Abstract Title
Global trends in norovirus genotype distribution among children with acute gastroenteritis captured by NoroSurv, 2020-2025
Presenter
Jennifer Cannon, CDC Foundation
Co-Author(s)
Jennifer L. Cannon- CDC Foundation, Atlanta, Georgia, USA;
Leslie Barclay- Centers for Disease Control and Prevention, Atlanta, Georgia, USA;
Eddie Bartlett- Cherokee Nation Operational Solutions, Tulsa, Oklahoma, USA;
Boris Relja1, CDC Foundation, Atlanta, Georgia, USA;
Cindi Dayana Alvarez- Laboratorio Nacional de Salud, Guatemala City, Guatemala;
Joseph Bonifacio- Research Institute for Tropical Medicine, Manila, Philippines;
Filemon Bucardo- National Autonomous University of Nicaragua, León, Nicaragua;
Javier Buesa- University of Valencia, Valencia, Spain;
Estela Cordero-Laurent- Costa Rican Institute of Research and Education in Nutrition and Health (INCIENSA), Cartago, Costa Rica;
Tulio M Fumian- Oswaldo Cruz Institute, Fiocruz, Rio de Janeiro, Brazil;
Mark D Gonzalez- Children’s Healthcare of Atlanta, Atlanta, GA, USA;
Luiza Miyanda Hatyoka- Centre for Infectious Disease Research in Zambia, Lusaka, Zambia;
Mohammad Enayet Hossain- International Centre for Diarrhoeal Disease Research, Dhaka, Bangladesh;
Claudio Lanata- Instituto de Investigacion Nutricional, Lima, Peru;
Margarita K Lay- University of Antofagasta, Antofagasta, Chile;
Jih-Hui Lin- Taiwan Centers for Disease Control, Taipei, Taiwan;
Janet Mans- University of Pretoria, Pretoria, South Africa;
Francisco Javier Duarte Martinez- Costa Rican Institute of Research and Education in Nutrition and Health (INCIENSA), Cartago, Costa Rica;
Linda Mendoza- Laboratorio Nacional de Salud, Guatemala City, Guatemala;
Mariel López Moya- Costa Rican Institute of Research and Education in Nutrition and Health (INCIENSA), Cartago, Costa Rica;
Kanti Pabbaraju- Alberta Precision Laboratory, Edmonton, Alberta, Canada;
Chao-Yang Pan- California Department of Public Health, Richmond, California, USA;
Xiaoli Pang- University of Alberta, Calgary, Edmonton, Alberta, Canada;
Corinna Pietsch- Leipzig University Hospital, Leipzig, Germany;
Mustafizur Rahman- International Centre for Diarrhoeal Disease Research, Dhaka, Bangladesh;
Naomi Sakon- Osaka Institute of Public Health, Osaka, Japan;
Fabian Gómez Santiago- Instituto de Diagnóstico y Referencia Epidemiológicos, Mexico City, Mexico;
Rangaraj Selvarangan- Children’s Mercy Hospitals and Clinics, Kansas City, Missouri, USA;
Michelo Simuyandi- Centre for Infectious Disease Research in Zambia, Lusaka, Zambia;
Tintu Varghese- Christian Medical College, Vellore, India;
Sompong Vongpunsawad- Center of Excellence in Clinical Virology, Chulalongkorn University, Bangkok, Thailand;
Peter White- University of New South Wales, Sydney, Australia;
Jan Vinjé- Centers for Disease Control and Prevention, Atlanta, Georgia, USA
Abstract Category
Molecular Epidemiology & Evolution
Abstract
Young children are at increased risk for severe norovirus gastroenteritis and are infected by a broader diversity of norovirus strains than adults.
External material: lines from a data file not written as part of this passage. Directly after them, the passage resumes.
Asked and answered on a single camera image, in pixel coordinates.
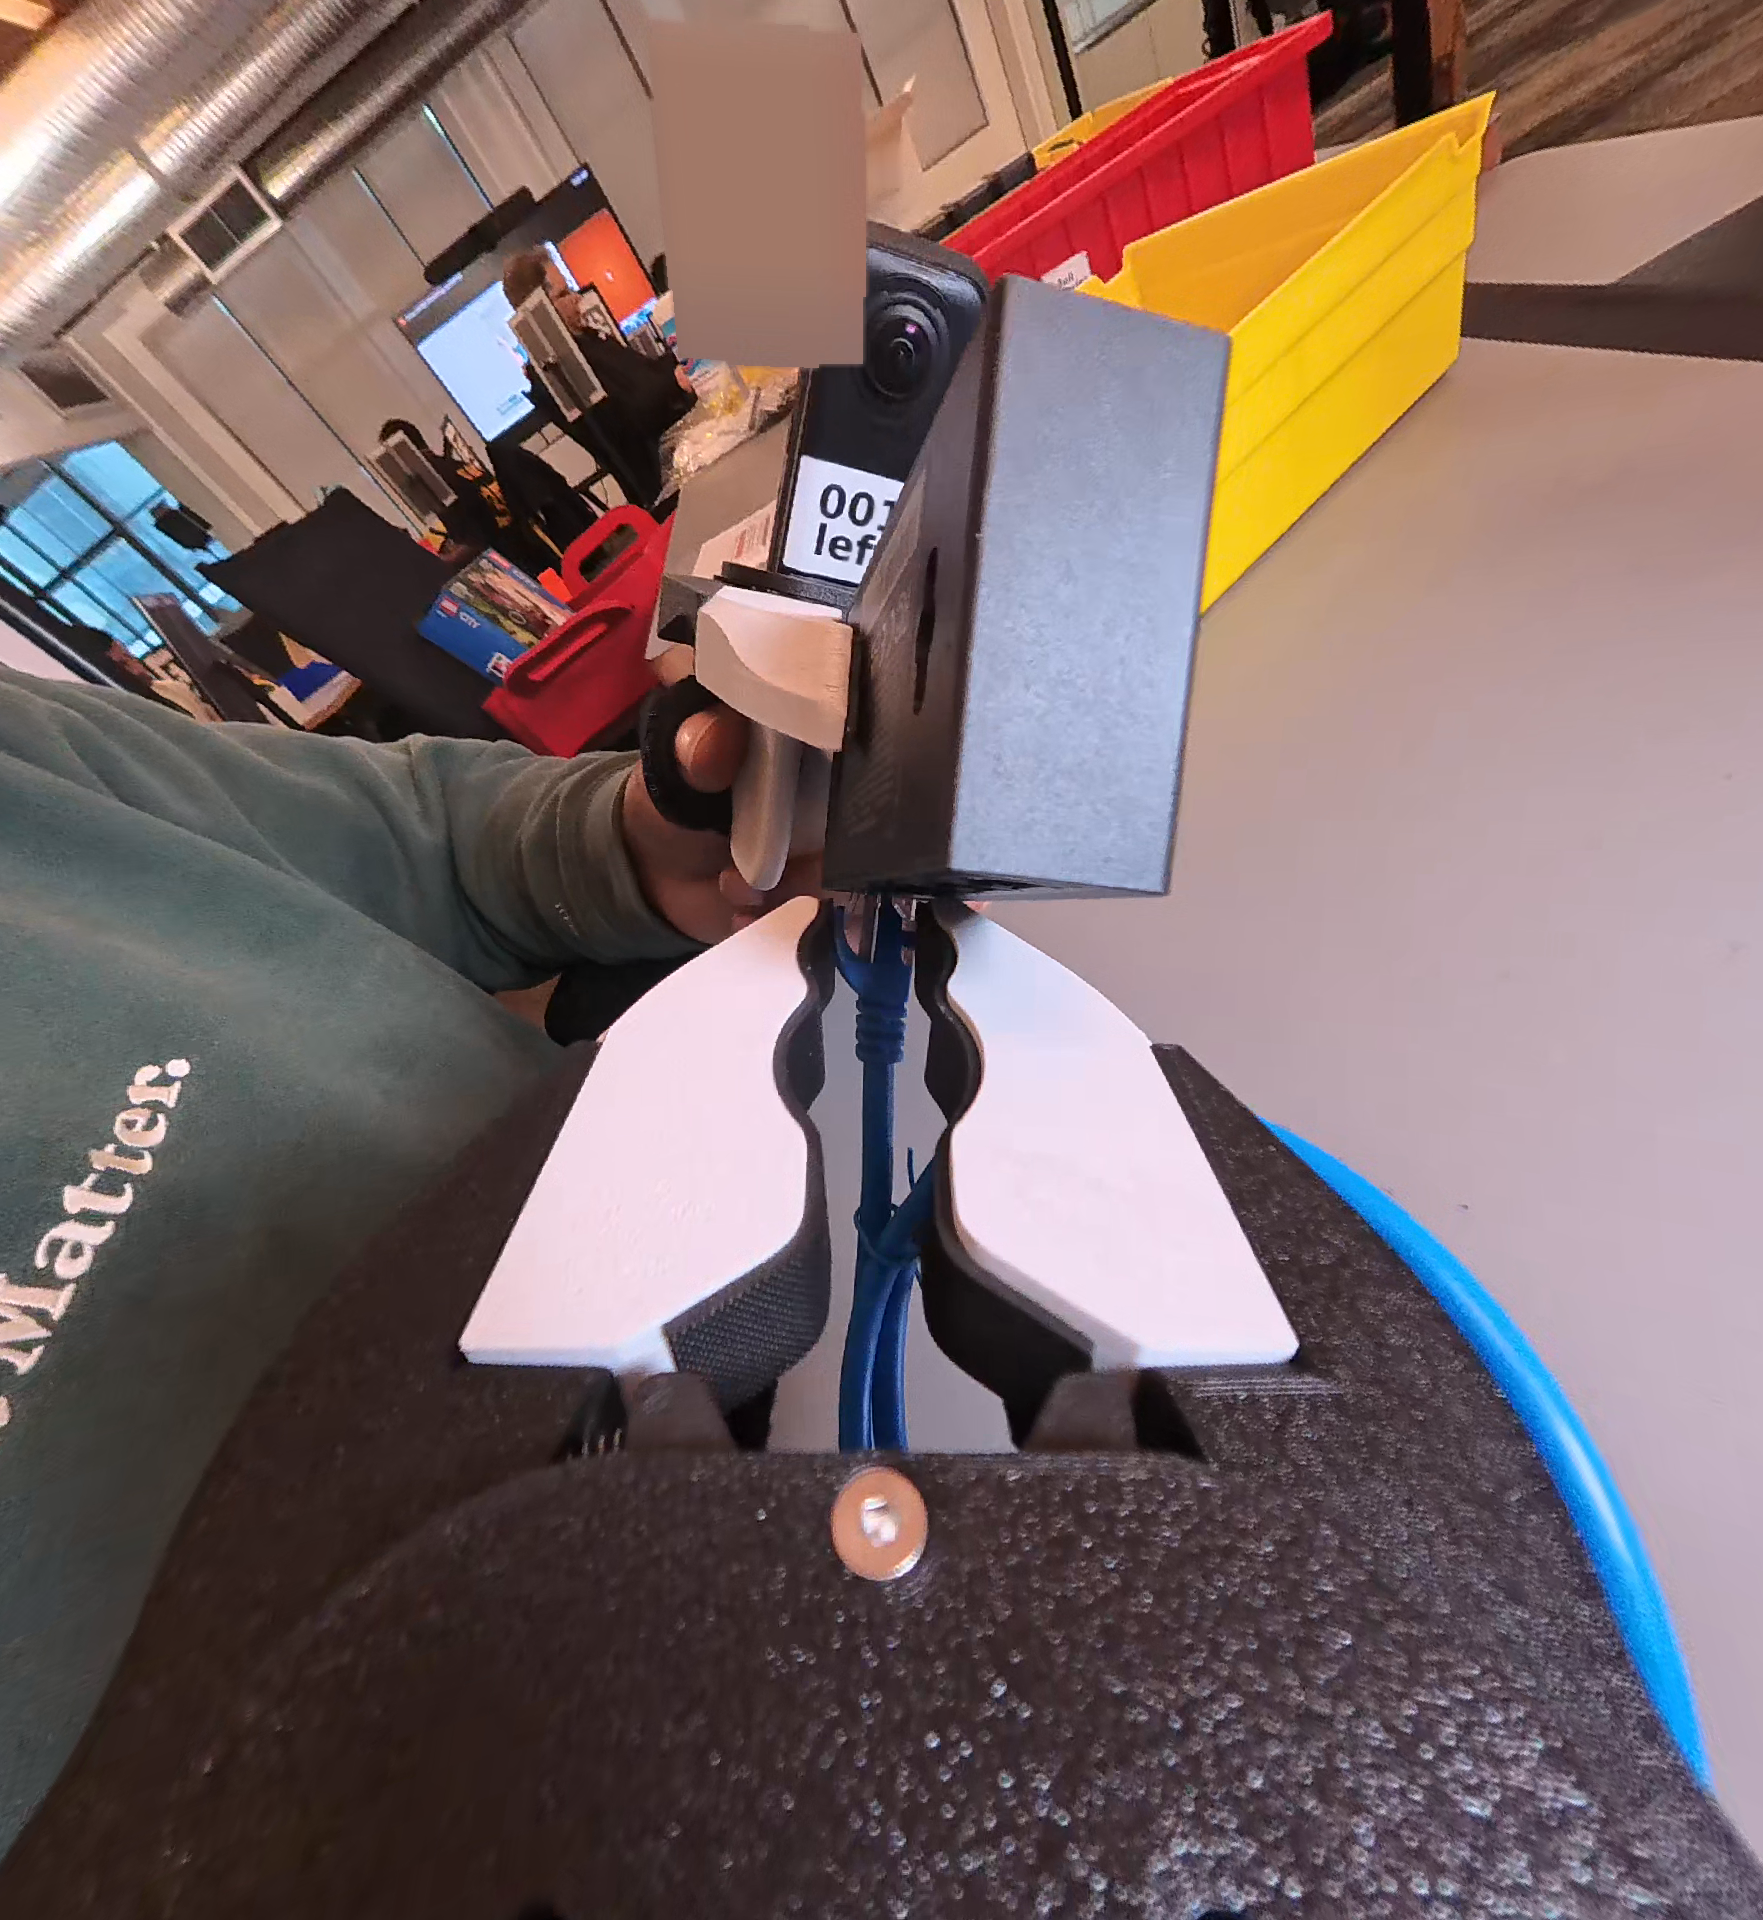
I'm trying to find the black background table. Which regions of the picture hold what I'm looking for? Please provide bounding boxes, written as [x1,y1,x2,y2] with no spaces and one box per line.
[200,488,521,742]

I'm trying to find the silver air duct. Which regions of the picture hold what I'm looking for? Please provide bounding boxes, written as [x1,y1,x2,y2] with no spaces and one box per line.
[0,0,485,386]

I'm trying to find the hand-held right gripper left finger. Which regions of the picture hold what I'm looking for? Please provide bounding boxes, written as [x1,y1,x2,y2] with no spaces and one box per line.
[454,895,835,1391]

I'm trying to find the white display screen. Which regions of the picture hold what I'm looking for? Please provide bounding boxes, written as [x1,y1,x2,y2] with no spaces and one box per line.
[392,277,542,439]

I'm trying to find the red plastic bin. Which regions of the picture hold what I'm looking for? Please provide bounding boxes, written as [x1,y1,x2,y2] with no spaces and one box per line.
[941,17,1334,289]

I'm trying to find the red plastic carrying case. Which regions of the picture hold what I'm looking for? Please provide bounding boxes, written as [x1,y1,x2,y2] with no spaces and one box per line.
[480,507,676,762]

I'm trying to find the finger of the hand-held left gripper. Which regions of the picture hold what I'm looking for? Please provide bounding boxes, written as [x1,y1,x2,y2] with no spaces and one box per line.
[692,584,858,754]

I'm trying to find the yellow plastic bin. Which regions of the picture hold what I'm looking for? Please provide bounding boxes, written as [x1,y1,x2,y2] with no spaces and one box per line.
[1029,76,1179,171]
[1118,90,1502,614]

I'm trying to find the person's green sweatshirt torso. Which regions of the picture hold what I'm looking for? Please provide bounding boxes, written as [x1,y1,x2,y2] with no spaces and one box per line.
[0,653,598,1920]

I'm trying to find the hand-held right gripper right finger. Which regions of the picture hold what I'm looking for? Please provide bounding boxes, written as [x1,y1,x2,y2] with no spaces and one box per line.
[916,896,1303,1378]

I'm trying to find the blue ethernet cable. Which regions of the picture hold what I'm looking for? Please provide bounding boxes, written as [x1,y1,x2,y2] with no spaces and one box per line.
[831,896,1718,1790]

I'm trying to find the blue printed toy box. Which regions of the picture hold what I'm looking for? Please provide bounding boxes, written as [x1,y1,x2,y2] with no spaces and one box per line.
[416,546,579,681]

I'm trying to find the black network switch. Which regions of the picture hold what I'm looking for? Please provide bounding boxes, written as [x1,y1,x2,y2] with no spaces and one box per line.
[819,276,1236,904]

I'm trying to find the person's left hand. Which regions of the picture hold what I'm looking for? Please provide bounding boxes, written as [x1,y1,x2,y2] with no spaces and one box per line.
[622,705,824,950]

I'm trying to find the orange display screen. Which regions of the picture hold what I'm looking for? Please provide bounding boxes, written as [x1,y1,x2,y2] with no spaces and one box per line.
[550,203,663,312]

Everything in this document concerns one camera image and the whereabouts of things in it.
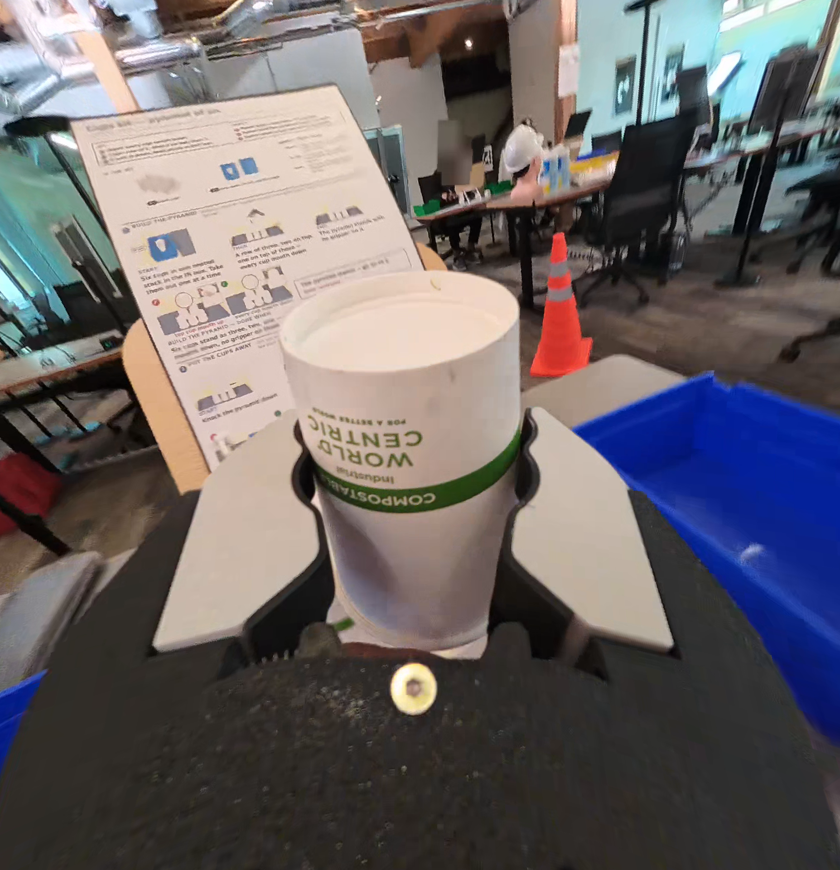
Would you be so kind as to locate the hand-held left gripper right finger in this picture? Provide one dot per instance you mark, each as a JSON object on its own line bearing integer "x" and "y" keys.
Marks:
{"x": 590, "y": 550}

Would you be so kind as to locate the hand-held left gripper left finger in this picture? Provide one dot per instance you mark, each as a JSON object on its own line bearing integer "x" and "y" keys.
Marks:
{"x": 243, "y": 544}

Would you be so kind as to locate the blue plastic bin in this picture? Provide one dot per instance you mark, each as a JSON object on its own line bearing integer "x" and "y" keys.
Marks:
{"x": 9, "y": 727}
{"x": 766, "y": 489}

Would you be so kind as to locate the orange traffic cone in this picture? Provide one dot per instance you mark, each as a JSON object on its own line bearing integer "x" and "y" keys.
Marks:
{"x": 559, "y": 326}

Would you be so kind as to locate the red bag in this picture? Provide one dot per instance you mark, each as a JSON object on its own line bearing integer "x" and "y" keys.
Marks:
{"x": 19, "y": 496}

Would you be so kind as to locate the wood edged grey table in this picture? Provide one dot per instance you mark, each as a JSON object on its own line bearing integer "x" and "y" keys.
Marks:
{"x": 46, "y": 370}

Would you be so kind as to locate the printed instruction sheet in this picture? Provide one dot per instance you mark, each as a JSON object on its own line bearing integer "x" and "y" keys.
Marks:
{"x": 223, "y": 204}

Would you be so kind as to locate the wooden table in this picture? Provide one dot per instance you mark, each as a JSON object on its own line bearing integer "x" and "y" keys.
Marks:
{"x": 563, "y": 194}

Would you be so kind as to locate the black office chair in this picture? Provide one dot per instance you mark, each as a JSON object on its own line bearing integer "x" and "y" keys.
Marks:
{"x": 644, "y": 183}

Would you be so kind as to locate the green plastic bin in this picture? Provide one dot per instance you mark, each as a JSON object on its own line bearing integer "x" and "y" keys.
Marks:
{"x": 433, "y": 209}

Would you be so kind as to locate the grey panel on stand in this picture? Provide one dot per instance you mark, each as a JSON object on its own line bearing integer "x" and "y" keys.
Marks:
{"x": 386, "y": 163}

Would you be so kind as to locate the black pole floor lamp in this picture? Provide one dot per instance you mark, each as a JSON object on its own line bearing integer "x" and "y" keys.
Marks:
{"x": 645, "y": 41}
{"x": 36, "y": 124}

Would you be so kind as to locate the silver ceiling air duct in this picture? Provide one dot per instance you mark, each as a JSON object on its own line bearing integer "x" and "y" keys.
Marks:
{"x": 87, "y": 61}
NoroSurv is an established global network for norovirus strain surveillance among medically-treated children < 5 years of age. As of May 1, 2025, NoroSurv laboratories in 19 countries across 6 continents uploaded 3,555 norovirus sequences derived from stool specimens collected from September 1, 2020 to March 31, 2025. During this period, 26 genotypes and 52 strains were identified. GII.4 Sydney accounted for 46% (1,642/3,555) of the sequences, followed by GII.3 (12%; n = 443), GII.17 (9%; n = 313), GII.2 (7%; n = 248) and GII.6 (6%; n = 227). We detected new GII.4 variants, which peaked between January and March 2023 when 9% (41/478) of the sequences were GII.4 San Francisco and 8% (38/478) were GII.4 Wichita. GII.4 Allegany was primarily detected in Zambia in 2021. During peak years, the detection rates of the new GII.4 variants exceeded those of GII.4 Sydney in Costa Rica, Guatemala, Peru, and Zambia. Since September 2024, the overall GII.17 detection rate (48%; 61/128) surpassed that of GII.4 Sydney (26%; 33/128) and in Costa Rica, Guatemala, Philippines, Spain, and Thailand, over 60% of sequences submitted were GII.17. We are continuing to monitor the shifting distribution of norovirus genotypes through NoroSurv surveillance. Our data may inform norovirus vaccine development and adaptation and provide a baseline of global norovirus strain distribution for evaluating future vaccines in children.